Things keep growing fast over at Trejo’s Tacos, with the team gearing up for the inevitable launch of their first true spinoff soon: Trejo’s Coffee & Donuts. But don’t worry, the tacos aren’t going anywhere. In fact, according to a new piece out in Forbes, Trejo and his business partners are eyeing the kind of expansion and vertical integration in their supply chain that could hopefully net them a $100 million valuation.
The big-thinking Danny Trejo sat down alongside partners Ash Shah and Jeff Georgino to talk with Forbes about plans for their growing restaurant empire, which started just about a year ago with the launch of their first location on La Brea. Since then the Machete star has put his name to a cantina in the heart of Hollywood and a roaming food truck that does one-off catering events and occasional site visits around town. The company’s store on Virgil near Silver Lake is still in the works too. So what’s next?

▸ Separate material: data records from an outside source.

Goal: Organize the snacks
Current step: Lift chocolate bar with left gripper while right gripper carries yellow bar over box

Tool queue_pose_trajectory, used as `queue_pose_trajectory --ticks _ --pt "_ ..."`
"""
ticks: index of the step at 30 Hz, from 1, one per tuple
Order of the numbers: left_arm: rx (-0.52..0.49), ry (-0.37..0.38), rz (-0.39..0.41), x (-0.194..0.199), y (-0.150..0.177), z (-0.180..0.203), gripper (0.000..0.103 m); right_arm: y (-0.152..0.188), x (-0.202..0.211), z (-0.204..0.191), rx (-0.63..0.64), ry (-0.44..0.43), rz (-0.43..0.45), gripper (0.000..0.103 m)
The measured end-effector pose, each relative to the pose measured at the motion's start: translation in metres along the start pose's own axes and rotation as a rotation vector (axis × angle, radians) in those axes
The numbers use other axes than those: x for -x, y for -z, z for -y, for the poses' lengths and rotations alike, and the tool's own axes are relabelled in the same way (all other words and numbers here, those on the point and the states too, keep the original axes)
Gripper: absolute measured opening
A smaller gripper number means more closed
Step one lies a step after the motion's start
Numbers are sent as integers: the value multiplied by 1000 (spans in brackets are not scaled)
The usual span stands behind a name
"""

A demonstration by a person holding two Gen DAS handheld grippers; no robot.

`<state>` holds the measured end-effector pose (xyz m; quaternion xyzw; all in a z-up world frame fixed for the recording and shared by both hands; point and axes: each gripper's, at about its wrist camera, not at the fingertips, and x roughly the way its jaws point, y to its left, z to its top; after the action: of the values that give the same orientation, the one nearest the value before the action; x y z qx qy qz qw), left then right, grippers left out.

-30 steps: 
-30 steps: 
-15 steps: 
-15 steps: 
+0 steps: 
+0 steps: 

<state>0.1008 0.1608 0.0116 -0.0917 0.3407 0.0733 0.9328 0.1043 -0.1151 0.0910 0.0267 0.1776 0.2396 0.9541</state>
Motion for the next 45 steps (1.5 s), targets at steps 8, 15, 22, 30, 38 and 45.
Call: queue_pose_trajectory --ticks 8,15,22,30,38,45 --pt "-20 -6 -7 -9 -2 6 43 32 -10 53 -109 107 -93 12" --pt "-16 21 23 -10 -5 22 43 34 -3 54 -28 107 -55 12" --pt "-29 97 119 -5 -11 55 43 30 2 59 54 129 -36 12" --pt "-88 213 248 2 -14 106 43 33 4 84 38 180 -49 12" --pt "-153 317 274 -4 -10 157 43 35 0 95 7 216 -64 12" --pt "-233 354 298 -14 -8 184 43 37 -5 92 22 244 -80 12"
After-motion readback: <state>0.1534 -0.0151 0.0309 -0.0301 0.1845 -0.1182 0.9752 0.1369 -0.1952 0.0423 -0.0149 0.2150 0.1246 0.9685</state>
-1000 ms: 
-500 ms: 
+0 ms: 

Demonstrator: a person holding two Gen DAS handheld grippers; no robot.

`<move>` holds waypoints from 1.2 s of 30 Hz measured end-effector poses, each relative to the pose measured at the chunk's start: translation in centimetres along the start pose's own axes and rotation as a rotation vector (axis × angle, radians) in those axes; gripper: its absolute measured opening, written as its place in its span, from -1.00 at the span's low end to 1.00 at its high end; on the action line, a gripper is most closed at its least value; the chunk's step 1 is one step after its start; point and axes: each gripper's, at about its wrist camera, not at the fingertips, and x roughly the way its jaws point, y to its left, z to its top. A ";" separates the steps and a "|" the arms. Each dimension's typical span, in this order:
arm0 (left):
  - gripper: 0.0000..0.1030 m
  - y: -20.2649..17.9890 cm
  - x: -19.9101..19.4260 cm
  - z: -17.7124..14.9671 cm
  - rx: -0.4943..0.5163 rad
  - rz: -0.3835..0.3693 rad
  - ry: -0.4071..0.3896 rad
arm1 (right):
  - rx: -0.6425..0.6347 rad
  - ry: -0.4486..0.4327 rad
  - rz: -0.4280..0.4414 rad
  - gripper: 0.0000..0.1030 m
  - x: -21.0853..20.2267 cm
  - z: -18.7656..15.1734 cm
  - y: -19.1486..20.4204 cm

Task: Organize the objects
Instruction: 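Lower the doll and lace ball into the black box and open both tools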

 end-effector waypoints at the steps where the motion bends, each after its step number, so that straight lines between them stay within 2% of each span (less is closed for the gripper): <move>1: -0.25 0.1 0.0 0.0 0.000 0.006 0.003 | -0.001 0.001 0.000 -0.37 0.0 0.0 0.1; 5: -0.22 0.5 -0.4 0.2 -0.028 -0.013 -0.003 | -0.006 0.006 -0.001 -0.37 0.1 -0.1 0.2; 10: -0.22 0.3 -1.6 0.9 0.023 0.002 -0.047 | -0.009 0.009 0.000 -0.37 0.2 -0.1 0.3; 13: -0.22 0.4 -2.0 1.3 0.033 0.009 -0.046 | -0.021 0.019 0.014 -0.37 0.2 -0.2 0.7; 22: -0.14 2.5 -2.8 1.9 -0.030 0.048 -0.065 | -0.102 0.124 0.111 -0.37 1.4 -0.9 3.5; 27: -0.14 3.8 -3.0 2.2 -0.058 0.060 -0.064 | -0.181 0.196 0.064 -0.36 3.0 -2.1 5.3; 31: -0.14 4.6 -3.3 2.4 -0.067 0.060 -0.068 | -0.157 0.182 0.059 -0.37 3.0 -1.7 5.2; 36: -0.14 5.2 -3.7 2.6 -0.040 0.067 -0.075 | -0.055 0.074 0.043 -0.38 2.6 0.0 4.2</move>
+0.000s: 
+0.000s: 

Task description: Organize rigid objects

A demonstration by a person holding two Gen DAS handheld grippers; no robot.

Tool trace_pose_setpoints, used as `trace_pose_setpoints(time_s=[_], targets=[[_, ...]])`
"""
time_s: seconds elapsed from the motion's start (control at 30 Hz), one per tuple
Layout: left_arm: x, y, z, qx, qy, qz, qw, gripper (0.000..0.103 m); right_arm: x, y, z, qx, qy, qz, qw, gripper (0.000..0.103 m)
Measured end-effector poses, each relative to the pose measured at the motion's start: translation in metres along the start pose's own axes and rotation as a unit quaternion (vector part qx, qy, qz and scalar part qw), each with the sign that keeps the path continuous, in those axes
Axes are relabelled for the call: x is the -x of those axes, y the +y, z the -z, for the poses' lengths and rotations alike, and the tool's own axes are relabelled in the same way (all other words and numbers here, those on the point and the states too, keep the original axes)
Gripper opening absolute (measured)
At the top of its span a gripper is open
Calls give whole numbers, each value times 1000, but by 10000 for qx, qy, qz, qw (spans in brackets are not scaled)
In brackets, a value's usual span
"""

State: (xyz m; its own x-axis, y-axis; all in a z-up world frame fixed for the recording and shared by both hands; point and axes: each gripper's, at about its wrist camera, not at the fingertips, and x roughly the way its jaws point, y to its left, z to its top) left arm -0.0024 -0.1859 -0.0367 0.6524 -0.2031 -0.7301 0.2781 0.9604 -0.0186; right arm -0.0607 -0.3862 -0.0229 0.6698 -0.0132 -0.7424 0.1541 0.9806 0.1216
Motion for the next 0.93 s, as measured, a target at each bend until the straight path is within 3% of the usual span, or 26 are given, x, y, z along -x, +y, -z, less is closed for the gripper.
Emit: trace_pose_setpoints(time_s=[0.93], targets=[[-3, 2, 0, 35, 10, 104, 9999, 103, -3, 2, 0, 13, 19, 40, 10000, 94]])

Among other things, a craft beer enterprise. Right now, Trejo’s Tacos has a contract out for beer bearing their name to be made specifically for the restaurants, but ultimately the plan, says Georgino, is to take all those small items in-house. He says:
We saw this as a bigger opportunity than just a restaurant. We’re now at a point where we have a have someone brew our own beer and we’re looking at having a brewery of our own, a Mexican microbrewery but here in LA. We manufacture our own hot sauce, we pick our own coffee beans and have them roasted for us so we see a retail play, a restaurant play...
Trejo says the team is also already eager to expand their overall concepts locally, and mention plans to put a Trejo’s Tacos at the University of Southern California, likely in the same USC Village complex that is beefing up with a bunch of other names including one Sunset Boulevard cafe expansion. After that will come Pasadena, though they don’t provide a particular location in the piece.
And from there, Georgino thinks the sky’s the limit, really. Because the company is privately funded the plan is to forego early profits for bigger money down the line, he says, including a ton of future outside investment that could see the brand scale to massive heights. What will that look like? He says:
We’ll also look to bring on investors because for the next stage of growth it will take a much larger chunk of money and we want to build a $100 million-plus business. When we started this it wasn’t about having a handful of restaurants in LA that could generate $10 million, it was building a national business.
Heck, Anthony Bourdain just ate there and gave it a thumbs up, so the place certainly feels as though they’re doing something right these days. And with the enduring popularity of tacos and Trejo himself, it may well be that a $100 million valuation is not far off.